Cheope – l’immortale di Valery Esperian, edito da Fanucci, prima edizione 2018.

Valery Esperian è il nome scelto da un gruppo di importanti scrittori per dar vita a questa serie de “I Romanzi dei faraoni” ideate e curata da Franco Forte che comprende cinque titoli. Si tratta di una sorta di laboratorio di scrittura teso ad aumentare la qualità dei libri pubblicati.

Cominciamo col fare le presentazioni. Cheope fu un faraone egizio della IV dinastia. Regnò sull’intero Egitto dal 2589 (circa) al 2566 a.C.. Le date del suo regno non sono certe perché il materiale trovato durante i vari scavi sono pochi, lacunosi e si smentiscono l’un l’altro per cui poche sono le certezze su questo regnante. Addirittura la sua origine è avvolta nel dubbio. Si pensa che suo padre biologico possa essere il sovrano Snefru, ma anche qui le fonti non sono concordi. Anche sulla madre ci sono alcuni dubbi ma si propende per Hetepheres I. Di un cosa però siamo sicuri in tutta questa incertezza; fu lui a far progettare ed erigere la grande piramide che si trova nella piana di Giza e che porta il suo nome. A seconda di quali fonti si vadano a verificare il nome di Cheope è associato o ad un faraone benevolo e illuminato che si è impegnato per il benessere dei suoi sudditi, oppure un sovrano dittatoriale e crudele occupato solo dal pensiero dell’erezione della propria piramide. Probabilmente vale per lui ciò che vale anche per noi cioè che la verità si trova nel mezzo.
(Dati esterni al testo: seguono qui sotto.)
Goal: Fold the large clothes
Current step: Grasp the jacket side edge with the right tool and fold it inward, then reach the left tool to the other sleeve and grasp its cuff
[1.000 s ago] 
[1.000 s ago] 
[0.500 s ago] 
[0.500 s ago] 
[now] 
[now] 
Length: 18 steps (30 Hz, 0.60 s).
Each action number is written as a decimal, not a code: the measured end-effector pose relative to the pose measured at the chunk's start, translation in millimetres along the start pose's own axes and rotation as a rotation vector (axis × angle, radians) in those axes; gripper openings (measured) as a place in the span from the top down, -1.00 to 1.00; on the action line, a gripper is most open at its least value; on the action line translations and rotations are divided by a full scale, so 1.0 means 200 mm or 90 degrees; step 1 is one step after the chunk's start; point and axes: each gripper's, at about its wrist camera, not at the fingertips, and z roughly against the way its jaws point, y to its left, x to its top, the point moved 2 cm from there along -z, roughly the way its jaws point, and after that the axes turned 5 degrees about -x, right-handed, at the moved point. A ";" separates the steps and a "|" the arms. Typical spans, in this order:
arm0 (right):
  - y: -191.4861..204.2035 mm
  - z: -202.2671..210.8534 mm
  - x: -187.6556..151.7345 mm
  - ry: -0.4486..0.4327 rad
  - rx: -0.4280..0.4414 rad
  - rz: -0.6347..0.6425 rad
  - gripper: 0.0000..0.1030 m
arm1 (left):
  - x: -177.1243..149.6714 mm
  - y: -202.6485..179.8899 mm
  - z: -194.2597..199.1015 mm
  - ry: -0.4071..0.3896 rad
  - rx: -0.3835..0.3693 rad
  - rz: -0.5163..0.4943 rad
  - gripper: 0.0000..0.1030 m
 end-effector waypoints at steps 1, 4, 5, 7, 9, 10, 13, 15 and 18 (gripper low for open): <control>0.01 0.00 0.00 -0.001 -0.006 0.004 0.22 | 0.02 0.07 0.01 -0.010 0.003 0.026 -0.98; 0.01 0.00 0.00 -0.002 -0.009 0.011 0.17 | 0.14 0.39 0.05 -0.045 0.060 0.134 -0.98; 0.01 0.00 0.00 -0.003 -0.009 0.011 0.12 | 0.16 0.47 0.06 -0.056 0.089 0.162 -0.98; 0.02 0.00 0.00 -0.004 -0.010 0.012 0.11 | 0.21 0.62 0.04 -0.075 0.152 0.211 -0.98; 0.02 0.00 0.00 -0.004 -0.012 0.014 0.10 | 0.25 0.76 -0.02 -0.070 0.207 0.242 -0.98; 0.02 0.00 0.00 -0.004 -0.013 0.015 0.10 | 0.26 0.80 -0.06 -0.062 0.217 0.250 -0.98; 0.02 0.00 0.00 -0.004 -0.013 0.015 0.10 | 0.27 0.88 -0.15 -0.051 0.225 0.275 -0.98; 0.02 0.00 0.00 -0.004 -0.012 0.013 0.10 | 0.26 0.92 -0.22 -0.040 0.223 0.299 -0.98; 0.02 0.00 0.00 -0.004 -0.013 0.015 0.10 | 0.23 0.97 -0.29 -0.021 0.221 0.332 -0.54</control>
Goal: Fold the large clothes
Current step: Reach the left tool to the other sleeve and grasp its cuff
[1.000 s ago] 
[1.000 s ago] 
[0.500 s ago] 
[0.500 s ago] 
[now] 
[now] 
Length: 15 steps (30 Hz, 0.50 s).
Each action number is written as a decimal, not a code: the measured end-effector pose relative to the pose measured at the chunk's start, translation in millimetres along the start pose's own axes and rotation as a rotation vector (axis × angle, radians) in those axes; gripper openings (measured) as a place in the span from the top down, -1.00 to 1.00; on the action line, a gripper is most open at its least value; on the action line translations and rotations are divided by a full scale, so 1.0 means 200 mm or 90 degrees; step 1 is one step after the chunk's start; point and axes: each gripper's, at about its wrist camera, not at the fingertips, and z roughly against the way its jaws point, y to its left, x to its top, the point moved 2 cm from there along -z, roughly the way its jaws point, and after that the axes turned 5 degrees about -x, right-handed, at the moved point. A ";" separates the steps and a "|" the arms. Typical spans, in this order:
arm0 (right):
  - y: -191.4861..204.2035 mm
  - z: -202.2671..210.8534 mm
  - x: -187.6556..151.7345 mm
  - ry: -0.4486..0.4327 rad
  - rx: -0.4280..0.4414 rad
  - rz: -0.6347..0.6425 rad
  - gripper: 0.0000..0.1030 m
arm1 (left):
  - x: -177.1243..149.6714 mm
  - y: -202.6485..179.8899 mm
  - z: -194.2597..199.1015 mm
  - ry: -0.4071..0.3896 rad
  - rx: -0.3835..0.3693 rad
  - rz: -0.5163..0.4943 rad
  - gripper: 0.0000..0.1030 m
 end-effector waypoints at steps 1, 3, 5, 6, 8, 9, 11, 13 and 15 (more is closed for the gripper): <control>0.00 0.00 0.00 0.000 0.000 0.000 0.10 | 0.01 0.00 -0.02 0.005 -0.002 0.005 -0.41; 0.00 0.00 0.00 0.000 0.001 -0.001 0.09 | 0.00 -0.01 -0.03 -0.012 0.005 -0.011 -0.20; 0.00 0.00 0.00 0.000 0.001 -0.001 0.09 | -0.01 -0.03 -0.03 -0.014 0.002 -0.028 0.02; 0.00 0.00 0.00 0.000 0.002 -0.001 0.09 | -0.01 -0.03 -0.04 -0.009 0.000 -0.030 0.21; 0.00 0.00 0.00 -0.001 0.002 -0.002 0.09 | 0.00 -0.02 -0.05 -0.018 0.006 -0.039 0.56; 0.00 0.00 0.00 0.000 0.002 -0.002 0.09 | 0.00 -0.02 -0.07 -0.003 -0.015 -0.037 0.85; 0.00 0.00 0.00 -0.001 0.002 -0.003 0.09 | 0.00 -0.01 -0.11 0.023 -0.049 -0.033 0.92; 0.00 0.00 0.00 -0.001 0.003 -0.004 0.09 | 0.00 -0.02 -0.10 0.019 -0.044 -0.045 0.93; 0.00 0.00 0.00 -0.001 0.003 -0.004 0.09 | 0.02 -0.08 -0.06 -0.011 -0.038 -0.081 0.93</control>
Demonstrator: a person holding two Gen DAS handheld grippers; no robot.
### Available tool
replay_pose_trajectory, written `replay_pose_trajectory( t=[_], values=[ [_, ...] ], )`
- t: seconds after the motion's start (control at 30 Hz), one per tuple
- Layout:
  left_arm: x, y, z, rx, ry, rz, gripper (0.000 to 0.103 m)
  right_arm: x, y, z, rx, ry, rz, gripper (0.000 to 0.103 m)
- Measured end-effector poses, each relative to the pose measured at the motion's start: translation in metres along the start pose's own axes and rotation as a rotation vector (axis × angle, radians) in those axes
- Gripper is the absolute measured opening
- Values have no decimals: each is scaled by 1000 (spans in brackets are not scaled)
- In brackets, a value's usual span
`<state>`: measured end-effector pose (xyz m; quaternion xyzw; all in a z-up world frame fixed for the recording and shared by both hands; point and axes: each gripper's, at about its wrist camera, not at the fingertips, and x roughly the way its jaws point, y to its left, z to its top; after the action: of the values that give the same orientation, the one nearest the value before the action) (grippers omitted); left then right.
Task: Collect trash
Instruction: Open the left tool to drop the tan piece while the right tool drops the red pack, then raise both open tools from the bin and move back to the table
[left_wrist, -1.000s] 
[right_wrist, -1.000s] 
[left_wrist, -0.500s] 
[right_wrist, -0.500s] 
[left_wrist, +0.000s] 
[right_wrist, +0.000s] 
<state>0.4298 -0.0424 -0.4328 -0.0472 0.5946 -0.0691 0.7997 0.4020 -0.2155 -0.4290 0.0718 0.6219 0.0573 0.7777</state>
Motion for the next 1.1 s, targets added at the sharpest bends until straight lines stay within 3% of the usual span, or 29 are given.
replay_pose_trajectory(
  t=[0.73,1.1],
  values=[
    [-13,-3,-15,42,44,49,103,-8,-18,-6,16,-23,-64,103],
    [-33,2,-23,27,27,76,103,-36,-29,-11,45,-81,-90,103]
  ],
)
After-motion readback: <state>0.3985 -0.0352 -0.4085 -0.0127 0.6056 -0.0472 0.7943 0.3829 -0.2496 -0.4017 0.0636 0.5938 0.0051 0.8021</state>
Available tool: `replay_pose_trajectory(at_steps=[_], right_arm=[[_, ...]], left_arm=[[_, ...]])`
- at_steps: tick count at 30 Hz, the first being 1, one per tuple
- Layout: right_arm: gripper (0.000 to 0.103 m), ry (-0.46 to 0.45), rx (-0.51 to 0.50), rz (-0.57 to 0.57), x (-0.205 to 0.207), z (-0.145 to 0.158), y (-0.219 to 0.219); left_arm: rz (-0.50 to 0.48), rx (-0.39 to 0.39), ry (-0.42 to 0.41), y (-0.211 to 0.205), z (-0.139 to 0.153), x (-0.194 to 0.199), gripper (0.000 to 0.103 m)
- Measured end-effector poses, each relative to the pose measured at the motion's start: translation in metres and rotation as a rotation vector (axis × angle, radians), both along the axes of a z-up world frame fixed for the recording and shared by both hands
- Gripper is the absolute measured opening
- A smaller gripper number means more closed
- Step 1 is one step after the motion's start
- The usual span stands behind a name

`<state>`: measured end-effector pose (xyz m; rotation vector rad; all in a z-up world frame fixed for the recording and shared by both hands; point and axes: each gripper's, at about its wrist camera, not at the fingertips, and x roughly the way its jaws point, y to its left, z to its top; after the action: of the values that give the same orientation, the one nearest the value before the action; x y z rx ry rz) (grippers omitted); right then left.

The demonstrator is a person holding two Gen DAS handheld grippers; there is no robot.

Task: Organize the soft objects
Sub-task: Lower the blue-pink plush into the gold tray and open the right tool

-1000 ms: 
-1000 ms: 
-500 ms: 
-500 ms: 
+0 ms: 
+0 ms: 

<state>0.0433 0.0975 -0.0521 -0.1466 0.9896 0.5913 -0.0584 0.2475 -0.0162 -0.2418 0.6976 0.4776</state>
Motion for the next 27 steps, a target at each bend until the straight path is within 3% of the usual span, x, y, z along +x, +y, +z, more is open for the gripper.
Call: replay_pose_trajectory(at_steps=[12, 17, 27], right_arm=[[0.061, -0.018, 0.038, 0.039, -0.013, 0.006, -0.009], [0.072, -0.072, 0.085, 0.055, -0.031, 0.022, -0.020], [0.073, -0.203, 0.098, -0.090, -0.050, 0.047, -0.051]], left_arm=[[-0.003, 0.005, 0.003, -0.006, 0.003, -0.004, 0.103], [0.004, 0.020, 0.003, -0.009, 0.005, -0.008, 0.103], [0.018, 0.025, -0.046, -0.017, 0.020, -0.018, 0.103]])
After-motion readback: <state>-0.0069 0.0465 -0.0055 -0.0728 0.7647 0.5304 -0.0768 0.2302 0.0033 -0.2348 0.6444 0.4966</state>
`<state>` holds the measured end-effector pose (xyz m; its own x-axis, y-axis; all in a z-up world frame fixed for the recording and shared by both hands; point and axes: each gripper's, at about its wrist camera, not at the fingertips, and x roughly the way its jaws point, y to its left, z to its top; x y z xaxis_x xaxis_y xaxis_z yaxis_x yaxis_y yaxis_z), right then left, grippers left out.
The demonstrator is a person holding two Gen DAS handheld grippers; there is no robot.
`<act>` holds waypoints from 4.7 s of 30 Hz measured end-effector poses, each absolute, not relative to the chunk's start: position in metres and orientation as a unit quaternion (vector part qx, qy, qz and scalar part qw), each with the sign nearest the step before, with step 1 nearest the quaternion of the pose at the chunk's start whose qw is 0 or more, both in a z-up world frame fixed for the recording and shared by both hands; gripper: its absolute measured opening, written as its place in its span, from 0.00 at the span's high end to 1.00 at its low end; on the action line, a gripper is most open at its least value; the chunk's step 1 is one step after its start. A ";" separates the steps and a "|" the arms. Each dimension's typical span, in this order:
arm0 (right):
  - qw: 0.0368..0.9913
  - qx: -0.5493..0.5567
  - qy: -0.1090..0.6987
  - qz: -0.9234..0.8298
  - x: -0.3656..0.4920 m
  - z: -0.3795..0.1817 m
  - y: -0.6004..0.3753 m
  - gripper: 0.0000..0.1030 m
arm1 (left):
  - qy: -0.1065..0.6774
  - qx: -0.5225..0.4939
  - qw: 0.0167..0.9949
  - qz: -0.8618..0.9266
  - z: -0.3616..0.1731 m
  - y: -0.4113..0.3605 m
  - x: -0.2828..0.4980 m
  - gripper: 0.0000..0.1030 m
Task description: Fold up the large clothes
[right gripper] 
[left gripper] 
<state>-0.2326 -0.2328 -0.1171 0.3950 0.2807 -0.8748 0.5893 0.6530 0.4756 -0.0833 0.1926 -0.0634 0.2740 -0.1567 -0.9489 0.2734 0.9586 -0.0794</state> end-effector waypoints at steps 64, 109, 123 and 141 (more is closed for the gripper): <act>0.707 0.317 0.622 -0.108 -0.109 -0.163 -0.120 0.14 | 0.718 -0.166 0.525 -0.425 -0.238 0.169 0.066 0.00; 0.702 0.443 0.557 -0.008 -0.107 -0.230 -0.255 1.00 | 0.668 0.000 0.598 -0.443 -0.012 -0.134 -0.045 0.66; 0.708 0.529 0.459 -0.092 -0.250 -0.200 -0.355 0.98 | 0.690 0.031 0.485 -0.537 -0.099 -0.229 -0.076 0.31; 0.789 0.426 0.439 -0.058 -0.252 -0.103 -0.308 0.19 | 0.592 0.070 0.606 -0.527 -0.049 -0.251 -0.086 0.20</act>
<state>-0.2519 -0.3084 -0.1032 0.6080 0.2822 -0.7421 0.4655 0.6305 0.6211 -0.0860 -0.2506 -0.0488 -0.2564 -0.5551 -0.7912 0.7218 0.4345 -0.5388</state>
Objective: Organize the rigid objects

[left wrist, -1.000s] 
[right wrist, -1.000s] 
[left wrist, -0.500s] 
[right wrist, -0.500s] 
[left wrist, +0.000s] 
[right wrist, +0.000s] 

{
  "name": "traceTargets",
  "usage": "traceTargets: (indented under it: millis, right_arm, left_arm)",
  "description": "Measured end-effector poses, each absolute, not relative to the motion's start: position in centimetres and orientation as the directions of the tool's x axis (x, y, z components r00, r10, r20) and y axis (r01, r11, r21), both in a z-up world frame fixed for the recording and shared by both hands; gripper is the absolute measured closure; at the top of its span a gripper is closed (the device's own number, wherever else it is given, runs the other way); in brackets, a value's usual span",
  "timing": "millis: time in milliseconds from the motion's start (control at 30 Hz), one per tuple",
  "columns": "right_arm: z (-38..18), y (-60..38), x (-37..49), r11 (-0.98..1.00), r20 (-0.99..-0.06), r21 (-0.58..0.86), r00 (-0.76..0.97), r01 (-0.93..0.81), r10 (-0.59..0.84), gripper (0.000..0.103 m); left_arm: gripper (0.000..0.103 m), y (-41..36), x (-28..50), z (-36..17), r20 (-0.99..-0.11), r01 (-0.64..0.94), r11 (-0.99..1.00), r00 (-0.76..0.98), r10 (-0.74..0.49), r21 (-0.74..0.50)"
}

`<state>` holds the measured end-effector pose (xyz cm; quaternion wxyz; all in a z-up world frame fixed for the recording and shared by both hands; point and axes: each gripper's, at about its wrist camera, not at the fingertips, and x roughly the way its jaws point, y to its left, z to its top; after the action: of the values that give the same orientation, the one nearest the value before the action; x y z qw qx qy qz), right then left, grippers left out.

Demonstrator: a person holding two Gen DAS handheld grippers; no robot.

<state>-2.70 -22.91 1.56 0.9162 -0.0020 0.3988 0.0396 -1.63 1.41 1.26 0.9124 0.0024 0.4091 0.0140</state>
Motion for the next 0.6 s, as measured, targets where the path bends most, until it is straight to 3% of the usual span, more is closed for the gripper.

Dopo questo lunghissimo preambolo necessario, buttiamoci a capofitto nel romanzo.

Cheope, per nascita, non avrebbe dovuto diventare faraone perché quel ruolo era destinato a suo fratello maggiore. Per questo motivo Cheope viene mandato a studiare a Eliopoli ma i progetti degli dei erano diversi ed ecco che il “delfino” muore e si apre la battaglia per la successione. Proprio in forza dei suoi studi Cheope è abbondantemente avvantaggiato su tutti i fratelli sia quelli ufficiali sia i vari “bastardi” che suo padre ha seminato nei ventri delle sue concubine (cosa comune a tutte le corti del mondo).

Lo seguiremo nel suo incedere per arrivare al trono e alle corone dell’alto e basso Egitto. Cheope dovrà superare le gelosie e le manovre di palazzo, guardarsi le spalle dai falsi amici e combattere violenze e corruzioni. Accanto avrà delle persone fidate, tra cui la madre Hetepheres I. Grazie a lei, ad altri fedeli compagni e alle conoscenze apprese durante i suoi studi da scriba, Cheope arriva al trono ma non trova quella serenità che si era aspettato.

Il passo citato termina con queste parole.